═══ DATA RECORDS ═══
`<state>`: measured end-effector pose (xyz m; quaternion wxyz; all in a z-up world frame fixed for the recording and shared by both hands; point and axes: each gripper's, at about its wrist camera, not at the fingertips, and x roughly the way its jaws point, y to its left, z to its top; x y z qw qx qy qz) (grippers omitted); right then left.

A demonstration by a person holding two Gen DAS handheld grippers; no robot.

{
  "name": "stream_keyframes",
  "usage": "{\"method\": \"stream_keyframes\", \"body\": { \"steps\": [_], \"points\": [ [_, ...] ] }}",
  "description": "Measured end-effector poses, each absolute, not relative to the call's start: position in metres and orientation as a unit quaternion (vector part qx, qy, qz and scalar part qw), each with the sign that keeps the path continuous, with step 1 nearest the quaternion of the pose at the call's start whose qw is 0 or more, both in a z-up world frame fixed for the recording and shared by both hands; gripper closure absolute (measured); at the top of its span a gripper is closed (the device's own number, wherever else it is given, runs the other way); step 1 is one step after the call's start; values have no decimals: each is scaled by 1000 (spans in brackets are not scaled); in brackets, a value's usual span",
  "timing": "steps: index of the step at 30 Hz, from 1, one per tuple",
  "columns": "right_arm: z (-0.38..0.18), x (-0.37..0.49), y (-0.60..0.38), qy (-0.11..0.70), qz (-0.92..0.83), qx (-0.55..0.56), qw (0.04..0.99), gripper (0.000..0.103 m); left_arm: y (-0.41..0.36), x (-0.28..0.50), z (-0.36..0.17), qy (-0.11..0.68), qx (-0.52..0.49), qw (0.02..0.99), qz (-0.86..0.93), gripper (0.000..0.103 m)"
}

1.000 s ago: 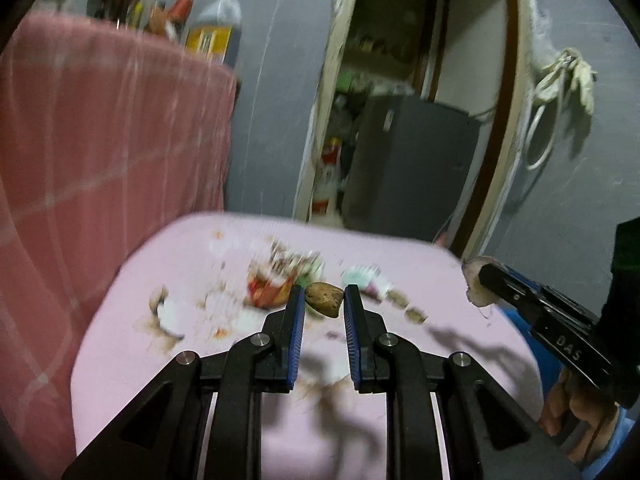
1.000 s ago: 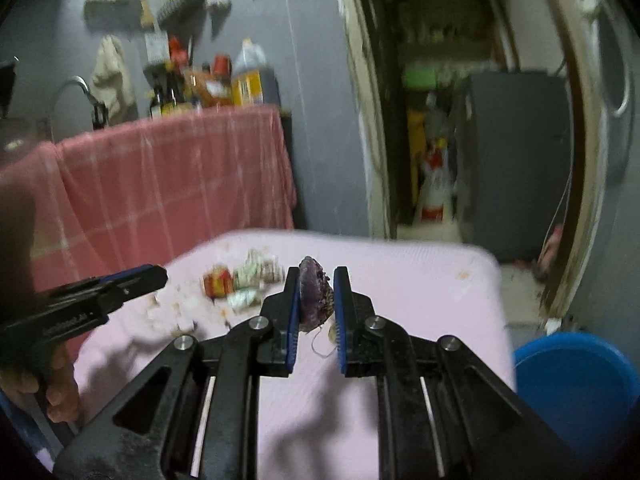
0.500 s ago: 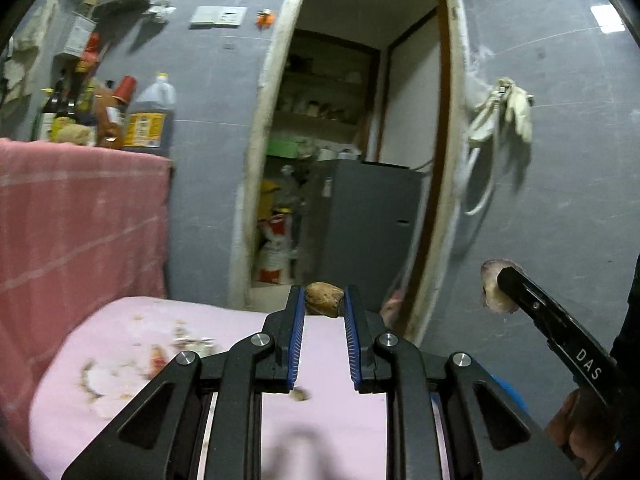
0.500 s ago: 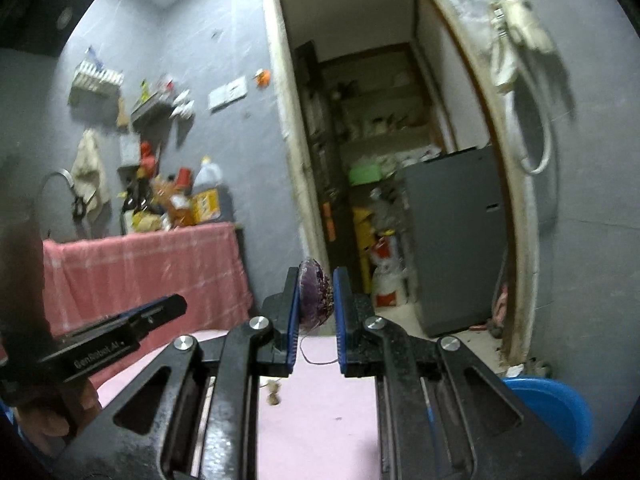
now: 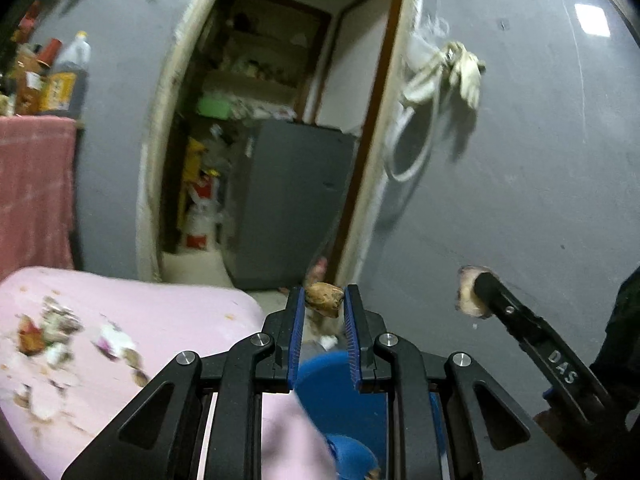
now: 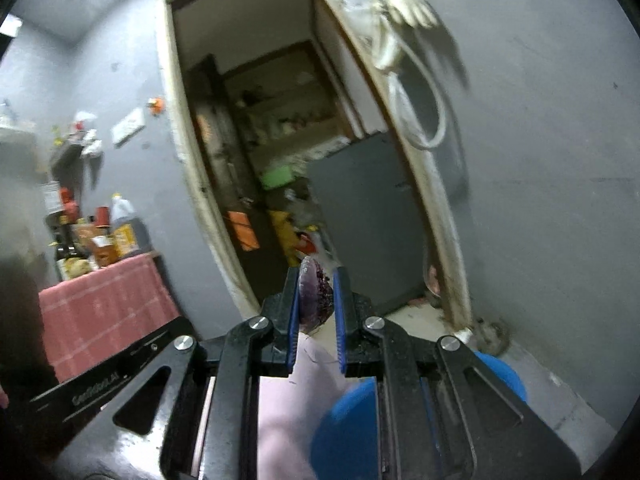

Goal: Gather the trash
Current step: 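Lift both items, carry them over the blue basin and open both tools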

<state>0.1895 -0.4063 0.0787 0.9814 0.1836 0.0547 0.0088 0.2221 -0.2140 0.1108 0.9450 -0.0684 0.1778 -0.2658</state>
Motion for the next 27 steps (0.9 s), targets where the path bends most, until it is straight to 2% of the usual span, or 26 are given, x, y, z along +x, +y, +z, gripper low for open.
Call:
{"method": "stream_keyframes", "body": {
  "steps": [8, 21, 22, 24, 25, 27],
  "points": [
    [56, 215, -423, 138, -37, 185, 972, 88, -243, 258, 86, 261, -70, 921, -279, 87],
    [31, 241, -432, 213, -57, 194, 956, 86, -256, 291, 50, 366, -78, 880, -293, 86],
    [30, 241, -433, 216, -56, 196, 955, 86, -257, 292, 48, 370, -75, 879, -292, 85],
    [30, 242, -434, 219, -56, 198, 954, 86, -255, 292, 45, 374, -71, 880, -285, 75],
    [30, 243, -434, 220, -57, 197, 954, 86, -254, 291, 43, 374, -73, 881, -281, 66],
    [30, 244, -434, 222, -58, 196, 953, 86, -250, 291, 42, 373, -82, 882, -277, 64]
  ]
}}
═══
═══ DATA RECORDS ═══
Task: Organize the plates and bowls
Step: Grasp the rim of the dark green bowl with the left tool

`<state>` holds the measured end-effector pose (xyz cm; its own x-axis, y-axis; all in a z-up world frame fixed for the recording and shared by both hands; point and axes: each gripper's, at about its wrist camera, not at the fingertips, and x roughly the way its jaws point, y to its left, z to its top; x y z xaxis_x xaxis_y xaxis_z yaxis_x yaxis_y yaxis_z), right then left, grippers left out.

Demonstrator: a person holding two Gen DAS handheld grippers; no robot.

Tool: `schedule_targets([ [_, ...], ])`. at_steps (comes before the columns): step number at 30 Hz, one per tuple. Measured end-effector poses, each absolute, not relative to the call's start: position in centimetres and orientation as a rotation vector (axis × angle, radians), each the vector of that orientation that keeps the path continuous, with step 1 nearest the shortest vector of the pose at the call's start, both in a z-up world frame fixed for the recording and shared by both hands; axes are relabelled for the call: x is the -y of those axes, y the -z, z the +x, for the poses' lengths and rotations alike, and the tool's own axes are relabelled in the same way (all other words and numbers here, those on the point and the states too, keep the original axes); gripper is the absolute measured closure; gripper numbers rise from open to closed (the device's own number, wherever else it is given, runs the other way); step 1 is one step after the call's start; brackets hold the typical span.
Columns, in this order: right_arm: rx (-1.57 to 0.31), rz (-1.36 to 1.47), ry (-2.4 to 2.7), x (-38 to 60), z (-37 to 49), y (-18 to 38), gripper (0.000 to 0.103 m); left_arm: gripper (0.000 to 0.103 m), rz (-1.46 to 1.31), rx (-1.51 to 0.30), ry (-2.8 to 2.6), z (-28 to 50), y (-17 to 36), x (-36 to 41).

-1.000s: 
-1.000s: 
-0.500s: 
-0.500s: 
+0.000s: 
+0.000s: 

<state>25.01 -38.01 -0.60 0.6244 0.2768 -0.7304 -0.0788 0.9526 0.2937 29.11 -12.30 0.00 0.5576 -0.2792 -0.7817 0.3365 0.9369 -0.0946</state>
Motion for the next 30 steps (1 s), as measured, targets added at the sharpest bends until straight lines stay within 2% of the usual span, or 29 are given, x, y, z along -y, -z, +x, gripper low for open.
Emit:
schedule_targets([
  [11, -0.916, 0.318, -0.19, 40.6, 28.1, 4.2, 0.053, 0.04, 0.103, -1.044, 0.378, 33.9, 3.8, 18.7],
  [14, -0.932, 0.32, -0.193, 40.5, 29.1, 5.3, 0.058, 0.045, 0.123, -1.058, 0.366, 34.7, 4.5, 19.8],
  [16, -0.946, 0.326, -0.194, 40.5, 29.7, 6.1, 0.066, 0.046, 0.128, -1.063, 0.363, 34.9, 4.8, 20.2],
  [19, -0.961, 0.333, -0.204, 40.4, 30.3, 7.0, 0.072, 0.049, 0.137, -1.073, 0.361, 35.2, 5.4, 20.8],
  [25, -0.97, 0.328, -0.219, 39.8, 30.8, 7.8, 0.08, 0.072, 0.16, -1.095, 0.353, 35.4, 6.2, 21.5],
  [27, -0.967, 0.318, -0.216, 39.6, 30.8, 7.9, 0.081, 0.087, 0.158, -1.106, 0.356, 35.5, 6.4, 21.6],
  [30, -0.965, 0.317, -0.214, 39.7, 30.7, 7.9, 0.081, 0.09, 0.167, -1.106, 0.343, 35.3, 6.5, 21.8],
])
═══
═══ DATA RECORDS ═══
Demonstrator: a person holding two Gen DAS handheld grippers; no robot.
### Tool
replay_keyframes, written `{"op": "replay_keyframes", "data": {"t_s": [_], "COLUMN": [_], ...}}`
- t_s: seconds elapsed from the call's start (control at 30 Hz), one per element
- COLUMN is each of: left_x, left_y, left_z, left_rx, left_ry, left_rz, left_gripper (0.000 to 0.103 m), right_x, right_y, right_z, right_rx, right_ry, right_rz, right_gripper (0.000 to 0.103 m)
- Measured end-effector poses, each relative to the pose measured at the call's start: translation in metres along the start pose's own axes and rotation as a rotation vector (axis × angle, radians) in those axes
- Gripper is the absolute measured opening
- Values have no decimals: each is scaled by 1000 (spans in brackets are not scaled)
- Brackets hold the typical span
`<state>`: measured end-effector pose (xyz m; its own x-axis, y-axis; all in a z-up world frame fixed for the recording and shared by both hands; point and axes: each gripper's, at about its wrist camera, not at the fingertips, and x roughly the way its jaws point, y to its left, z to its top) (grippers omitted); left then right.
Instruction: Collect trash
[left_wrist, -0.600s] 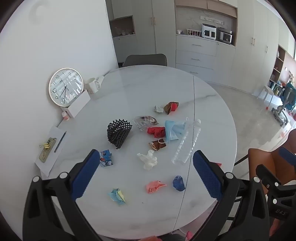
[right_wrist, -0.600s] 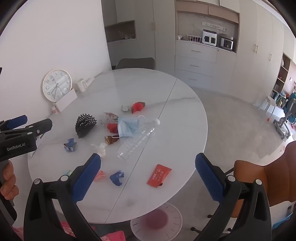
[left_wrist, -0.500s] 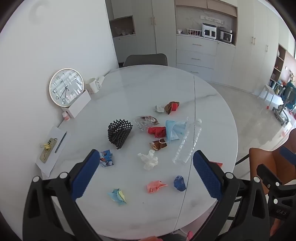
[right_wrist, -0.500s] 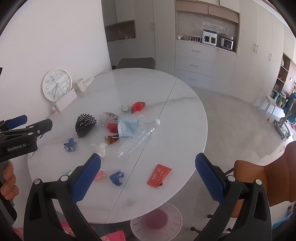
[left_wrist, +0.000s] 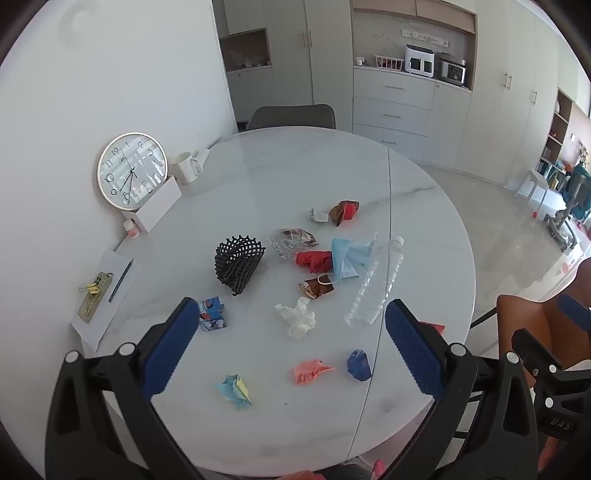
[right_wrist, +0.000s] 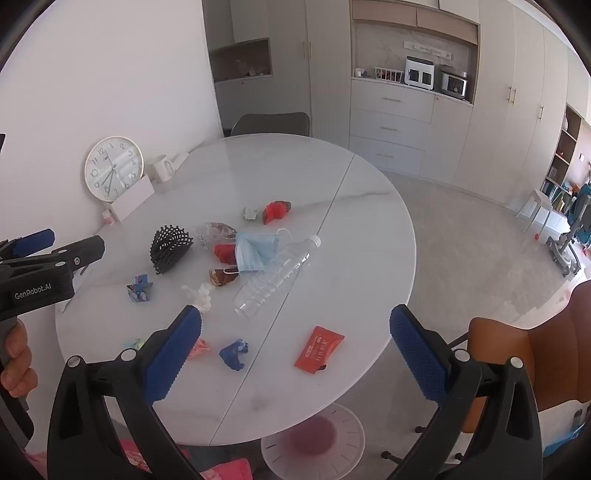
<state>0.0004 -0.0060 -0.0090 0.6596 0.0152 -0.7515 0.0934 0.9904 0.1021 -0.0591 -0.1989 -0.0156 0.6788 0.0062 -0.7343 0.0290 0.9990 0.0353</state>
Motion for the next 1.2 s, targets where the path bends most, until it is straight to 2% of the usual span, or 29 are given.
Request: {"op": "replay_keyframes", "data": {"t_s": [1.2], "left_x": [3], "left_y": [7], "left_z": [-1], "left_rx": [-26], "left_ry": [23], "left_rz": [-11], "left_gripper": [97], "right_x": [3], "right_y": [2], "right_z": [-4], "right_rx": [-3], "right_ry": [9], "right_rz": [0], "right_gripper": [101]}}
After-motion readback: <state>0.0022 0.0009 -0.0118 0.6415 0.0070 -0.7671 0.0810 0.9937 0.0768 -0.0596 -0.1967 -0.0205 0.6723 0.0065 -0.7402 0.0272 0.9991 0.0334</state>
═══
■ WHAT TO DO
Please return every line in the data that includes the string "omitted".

■ OUTPUT BELOW
`<state>`: measured end-effector pose (xyz m; quaternion wxyz; all in a z-up world frame fixed for the recording and shared by both hands; point and axes: each gripper's, at about its wrist camera, not at the fingertips, and x roughly the way its jaws point, y to its left, z to its top; x y z qw qx qy qz) (grippers omitted); right then left.
`<state>`: measured end-effector pose (xyz m; its own x-axis, y-axis; all in a z-up world frame fixed for the recording and shared by both hands; point and axes: each gripper's, at about its wrist camera, not at the fingertips, and x roughly the way its jaws point, y to its left, z to its top) (grippers omitted); left then right.

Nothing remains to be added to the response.